For 20 years, sleep scientists at Penn and elsewhere have studied the anatomy of the upper airway and throat to try to understand the disorder.

Schwab's team turned its focus to the tongue - the only bodily muscle that is anchored to bone at just one end - for several reasons. A study of mutant obese mice found that those with fat tongues had narrowed upper airways. A California autopsy study found that human tongue weight and fattiness increased in relation to obesity.

But that study "harvested" and weighed tongues outside the body.

The Penn researchers, in contrast, did specialized MRI scans and sophisticated three-dimensional reconstructions to compare the tongues of 90 obese apnea sufferers with the tongues of 31 obese controls who had no apnea.

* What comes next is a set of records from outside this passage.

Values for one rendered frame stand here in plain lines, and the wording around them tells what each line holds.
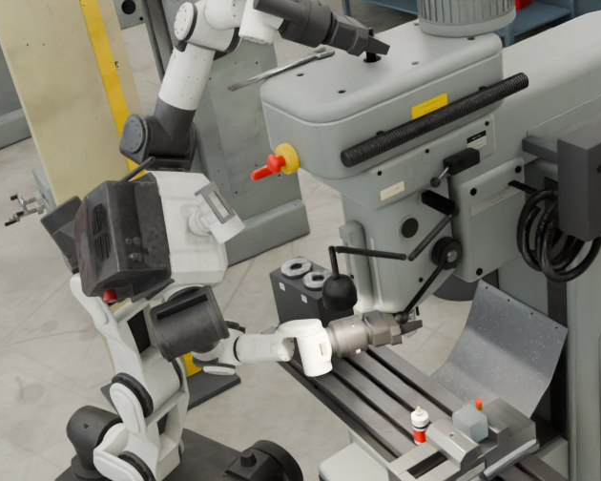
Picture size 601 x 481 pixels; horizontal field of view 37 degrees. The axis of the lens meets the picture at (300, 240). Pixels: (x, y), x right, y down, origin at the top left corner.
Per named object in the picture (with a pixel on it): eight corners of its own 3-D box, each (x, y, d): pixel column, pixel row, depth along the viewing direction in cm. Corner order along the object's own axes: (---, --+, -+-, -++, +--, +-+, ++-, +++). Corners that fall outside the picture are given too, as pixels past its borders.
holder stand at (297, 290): (326, 353, 255) (316, 296, 245) (279, 324, 270) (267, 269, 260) (358, 332, 260) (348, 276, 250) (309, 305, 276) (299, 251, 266)
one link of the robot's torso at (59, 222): (29, 226, 227) (56, 204, 213) (68, 202, 235) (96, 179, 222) (93, 316, 230) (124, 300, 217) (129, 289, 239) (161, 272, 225)
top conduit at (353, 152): (351, 171, 165) (348, 154, 163) (339, 164, 168) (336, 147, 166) (529, 90, 182) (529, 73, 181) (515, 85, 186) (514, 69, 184)
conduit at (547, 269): (546, 300, 192) (544, 217, 182) (493, 271, 205) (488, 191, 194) (606, 264, 199) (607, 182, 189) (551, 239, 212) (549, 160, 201)
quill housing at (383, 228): (400, 332, 197) (383, 206, 181) (345, 294, 213) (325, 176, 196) (466, 296, 204) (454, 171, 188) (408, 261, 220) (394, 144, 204)
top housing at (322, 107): (330, 191, 168) (318, 113, 160) (260, 152, 189) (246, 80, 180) (514, 106, 187) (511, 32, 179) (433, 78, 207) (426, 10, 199)
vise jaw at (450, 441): (460, 470, 200) (459, 457, 198) (424, 440, 210) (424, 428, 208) (481, 457, 202) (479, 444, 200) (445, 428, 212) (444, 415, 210)
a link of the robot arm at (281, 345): (310, 326, 203) (264, 329, 211) (320, 364, 205) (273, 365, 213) (325, 317, 209) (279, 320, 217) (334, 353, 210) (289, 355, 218)
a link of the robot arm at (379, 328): (401, 322, 204) (350, 336, 202) (404, 355, 209) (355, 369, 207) (383, 293, 215) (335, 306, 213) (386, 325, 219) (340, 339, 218)
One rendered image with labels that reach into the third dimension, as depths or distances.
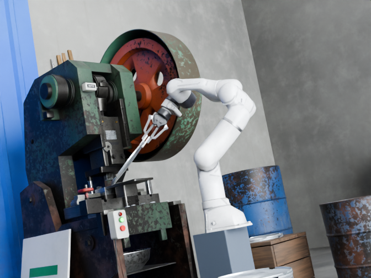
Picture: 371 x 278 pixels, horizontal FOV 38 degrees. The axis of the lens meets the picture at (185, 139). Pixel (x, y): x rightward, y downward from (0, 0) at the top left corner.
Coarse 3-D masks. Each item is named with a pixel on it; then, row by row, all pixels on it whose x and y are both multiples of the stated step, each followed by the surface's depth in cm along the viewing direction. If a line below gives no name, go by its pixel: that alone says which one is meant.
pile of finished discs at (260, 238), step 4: (256, 236) 308; (260, 236) 307; (264, 236) 290; (268, 236) 295; (272, 236) 281; (276, 236) 283; (280, 236) 286; (252, 240) 280; (256, 240) 279; (260, 240) 279
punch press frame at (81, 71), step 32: (64, 64) 302; (96, 64) 314; (32, 96) 326; (128, 96) 316; (32, 128) 327; (64, 128) 303; (96, 128) 294; (128, 128) 311; (32, 160) 327; (64, 160) 310; (64, 192) 306; (128, 224) 280; (160, 224) 295
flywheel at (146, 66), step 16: (128, 48) 345; (144, 48) 335; (160, 48) 325; (112, 64) 357; (128, 64) 351; (144, 64) 340; (160, 64) 330; (144, 80) 340; (144, 96) 335; (160, 96) 330; (144, 112) 341; (160, 128) 331; (160, 144) 326
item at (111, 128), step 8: (104, 120) 305; (112, 120) 309; (104, 128) 304; (112, 128) 308; (104, 136) 302; (112, 136) 306; (120, 136) 310; (112, 144) 305; (120, 144) 309; (96, 152) 303; (104, 152) 300; (112, 152) 300; (120, 152) 304; (96, 160) 303; (104, 160) 299; (112, 160) 298; (120, 160) 302
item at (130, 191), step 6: (132, 180) 283; (138, 180) 284; (144, 180) 289; (108, 186) 297; (114, 186) 293; (120, 186) 293; (126, 186) 293; (132, 186) 296; (120, 192) 293; (126, 192) 292; (132, 192) 295; (126, 198) 291; (132, 198) 294; (138, 198) 296; (126, 204) 290; (132, 204) 293; (138, 204) 295
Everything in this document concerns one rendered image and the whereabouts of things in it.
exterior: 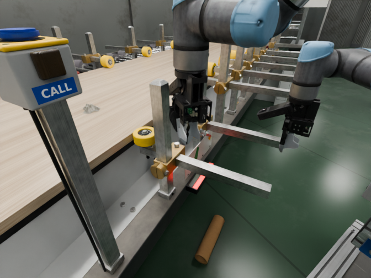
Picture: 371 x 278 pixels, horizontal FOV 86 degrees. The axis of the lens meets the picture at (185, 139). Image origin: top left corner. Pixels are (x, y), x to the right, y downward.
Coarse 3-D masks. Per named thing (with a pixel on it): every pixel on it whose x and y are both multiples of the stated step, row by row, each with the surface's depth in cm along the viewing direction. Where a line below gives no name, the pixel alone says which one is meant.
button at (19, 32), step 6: (0, 30) 21; (6, 30) 21; (12, 30) 21; (18, 30) 21; (24, 30) 21; (30, 30) 22; (36, 30) 23; (0, 36) 21; (6, 36) 21; (12, 36) 21; (18, 36) 21; (24, 36) 21; (30, 36) 22; (36, 36) 23
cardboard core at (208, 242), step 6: (216, 216) 134; (216, 222) 130; (222, 222) 132; (210, 228) 127; (216, 228) 126; (210, 234) 123; (216, 234) 124; (204, 240) 120; (210, 240) 120; (204, 246) 117; (210, 246) 118; (198, 252) 114; (204, 252) 114; (210, 252) 116; (198, 258) 117; (204, 258) 112
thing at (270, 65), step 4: (232, 60) 136; (244, 60) 135; (232, 64) 137; (256, 64) 130; (260, 64) 129; (264, 64) 128; (268, 64) 127; (272, 64) 126; (276, 64) 125; (280, 64) 125; (272, 68) 127; (276, 68) 126; (280, 68) 125; (284, 68) 124; (288, 68) 123; (292, 68) 122
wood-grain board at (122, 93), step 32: (128, 64) 151; (160, 64) 151; (96, 96) 95; (128, 96) 95; (0, 128) 70; (32, 128) 70; (96, 128) 70; (128, 128) 70; (0, 160) 55; (32, 160) 55; (96, 160) 56; (0, 192) 45; (32, 192) 45; (0, 224) 39
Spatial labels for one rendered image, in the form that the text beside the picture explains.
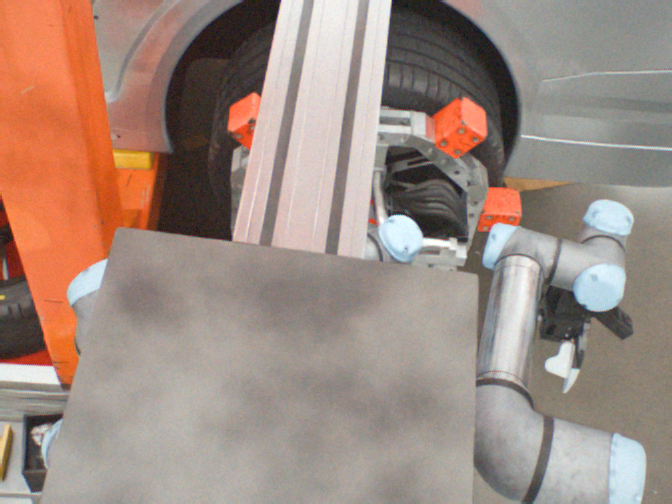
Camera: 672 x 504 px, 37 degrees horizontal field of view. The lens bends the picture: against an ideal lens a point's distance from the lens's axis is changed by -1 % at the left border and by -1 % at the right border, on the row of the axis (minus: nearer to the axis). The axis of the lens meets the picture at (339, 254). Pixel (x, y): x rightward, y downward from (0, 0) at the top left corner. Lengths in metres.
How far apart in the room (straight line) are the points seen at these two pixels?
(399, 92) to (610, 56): 0.46
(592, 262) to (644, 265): 1.80
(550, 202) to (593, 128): 1.11
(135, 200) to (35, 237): 0.62
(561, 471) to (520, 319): 0.26
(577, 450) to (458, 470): 0.68
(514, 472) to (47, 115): 0.85
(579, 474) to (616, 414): 1.78
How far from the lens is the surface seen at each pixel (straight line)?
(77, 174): 1.66
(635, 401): 3.10
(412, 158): 2.20
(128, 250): 0.68
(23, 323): 2.55
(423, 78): 2.03
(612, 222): 1.64
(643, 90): 2.27
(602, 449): 1.30
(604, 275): 1.56
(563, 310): 1.77
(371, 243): 1.61
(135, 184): 2.44
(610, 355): 3.15
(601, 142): 2.38
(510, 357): 1.38
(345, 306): 0.65
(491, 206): 2.21
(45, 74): 1.50
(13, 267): 2.85
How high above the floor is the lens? 2.58
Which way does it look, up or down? 55 degrees down
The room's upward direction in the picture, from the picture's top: 9 degrees clockwise
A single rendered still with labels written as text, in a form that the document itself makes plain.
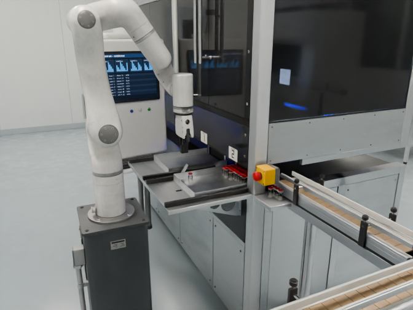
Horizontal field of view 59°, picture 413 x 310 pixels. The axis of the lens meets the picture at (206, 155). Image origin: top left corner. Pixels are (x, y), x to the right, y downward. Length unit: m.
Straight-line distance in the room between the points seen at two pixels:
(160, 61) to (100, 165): 0.45
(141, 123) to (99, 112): 1.09
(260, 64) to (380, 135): 0.84
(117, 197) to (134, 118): 1.00
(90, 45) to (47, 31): 5.51
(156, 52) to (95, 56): 0.22
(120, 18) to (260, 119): 0.68
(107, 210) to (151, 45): 0.66
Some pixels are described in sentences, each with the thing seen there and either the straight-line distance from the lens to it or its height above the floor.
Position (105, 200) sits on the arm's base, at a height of 0.95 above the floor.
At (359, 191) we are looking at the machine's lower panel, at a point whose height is 0.78.
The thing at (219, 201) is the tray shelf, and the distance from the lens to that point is 1.61.
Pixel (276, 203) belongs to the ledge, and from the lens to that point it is 1.61.
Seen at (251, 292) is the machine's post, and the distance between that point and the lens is 1.95.
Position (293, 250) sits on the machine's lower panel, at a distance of 1.97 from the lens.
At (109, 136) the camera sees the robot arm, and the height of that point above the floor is 1.22.
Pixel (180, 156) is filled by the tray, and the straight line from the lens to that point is 2.19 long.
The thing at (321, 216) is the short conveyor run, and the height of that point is 0.90.
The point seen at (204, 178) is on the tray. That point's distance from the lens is 1.85.
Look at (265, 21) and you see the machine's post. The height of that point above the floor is 1.61.
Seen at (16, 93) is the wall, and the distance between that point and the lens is 6.91.
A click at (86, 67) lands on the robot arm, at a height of 1.46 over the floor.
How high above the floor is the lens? 1.56
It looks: 18 degrees down
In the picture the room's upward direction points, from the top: straight up
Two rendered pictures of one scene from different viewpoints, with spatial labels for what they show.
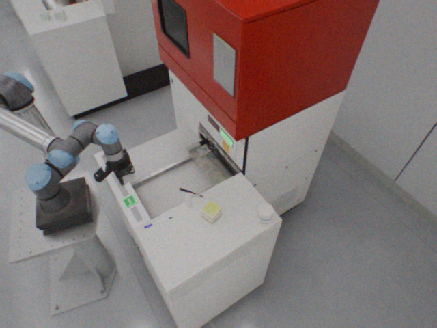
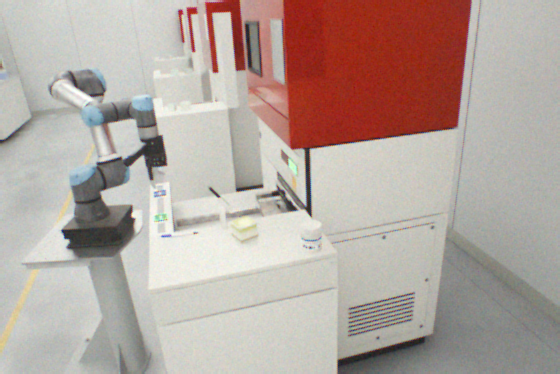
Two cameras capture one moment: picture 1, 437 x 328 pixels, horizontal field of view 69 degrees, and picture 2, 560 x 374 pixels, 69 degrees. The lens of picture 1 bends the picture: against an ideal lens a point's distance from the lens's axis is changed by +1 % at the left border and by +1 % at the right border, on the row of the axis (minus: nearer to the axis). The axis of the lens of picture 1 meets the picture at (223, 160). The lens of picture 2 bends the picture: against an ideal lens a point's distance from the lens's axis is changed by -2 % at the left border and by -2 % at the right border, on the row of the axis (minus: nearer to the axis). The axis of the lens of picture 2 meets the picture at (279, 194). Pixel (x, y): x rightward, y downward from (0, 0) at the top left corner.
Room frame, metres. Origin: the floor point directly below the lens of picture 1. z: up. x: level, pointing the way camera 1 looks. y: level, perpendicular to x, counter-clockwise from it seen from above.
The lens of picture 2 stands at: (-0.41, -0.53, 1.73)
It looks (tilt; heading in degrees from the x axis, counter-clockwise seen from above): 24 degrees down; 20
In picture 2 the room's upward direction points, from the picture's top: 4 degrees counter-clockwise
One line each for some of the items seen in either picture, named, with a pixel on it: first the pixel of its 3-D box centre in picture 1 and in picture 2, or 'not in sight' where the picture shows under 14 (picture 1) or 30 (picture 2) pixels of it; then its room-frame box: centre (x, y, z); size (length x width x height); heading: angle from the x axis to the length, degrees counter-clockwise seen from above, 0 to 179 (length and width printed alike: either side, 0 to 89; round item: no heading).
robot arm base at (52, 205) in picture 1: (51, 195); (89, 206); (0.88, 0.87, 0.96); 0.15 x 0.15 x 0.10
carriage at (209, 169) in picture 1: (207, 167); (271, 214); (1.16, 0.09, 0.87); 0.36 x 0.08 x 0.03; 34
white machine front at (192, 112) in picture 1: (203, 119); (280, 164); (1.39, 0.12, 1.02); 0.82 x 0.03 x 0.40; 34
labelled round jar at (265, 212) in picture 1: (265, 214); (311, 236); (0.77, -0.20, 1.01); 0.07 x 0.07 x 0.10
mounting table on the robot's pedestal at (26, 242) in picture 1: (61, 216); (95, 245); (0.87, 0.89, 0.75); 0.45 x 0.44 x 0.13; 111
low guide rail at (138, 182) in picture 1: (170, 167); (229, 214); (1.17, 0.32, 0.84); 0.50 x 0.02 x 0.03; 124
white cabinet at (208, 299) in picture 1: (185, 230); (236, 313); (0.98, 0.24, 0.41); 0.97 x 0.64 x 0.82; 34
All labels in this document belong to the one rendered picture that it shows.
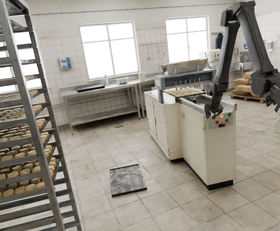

On average, the apneics' tongues were six cubic inches, and 33 percent of that volume was fat. The controls' tongues were about five cubic inches and 28 percent fat.

The apneics' extra tongue fat was also concentrated at the base of the organ, close to the throat airway.

Although family doctors could not make such high-tech measurements, they wouldn't have to, Schwab said. They could be taught to recognize signs of a fat tongue.

"Most doctors look at the tongue for redness or signs of infection," Schwab said. "But once you start looking [at size], it's easy."

Therapies - which are yet to be tested - could be as obvious as losing weight or doing exercises to strengthen airway muscles, or as radical as surgery to remove a hunk of the tongue, Schwab said. (A recent study found that cutting away part of the tongue base did indeed help apneics who had not responded to standard treatments such as air pressure machines during sleep.)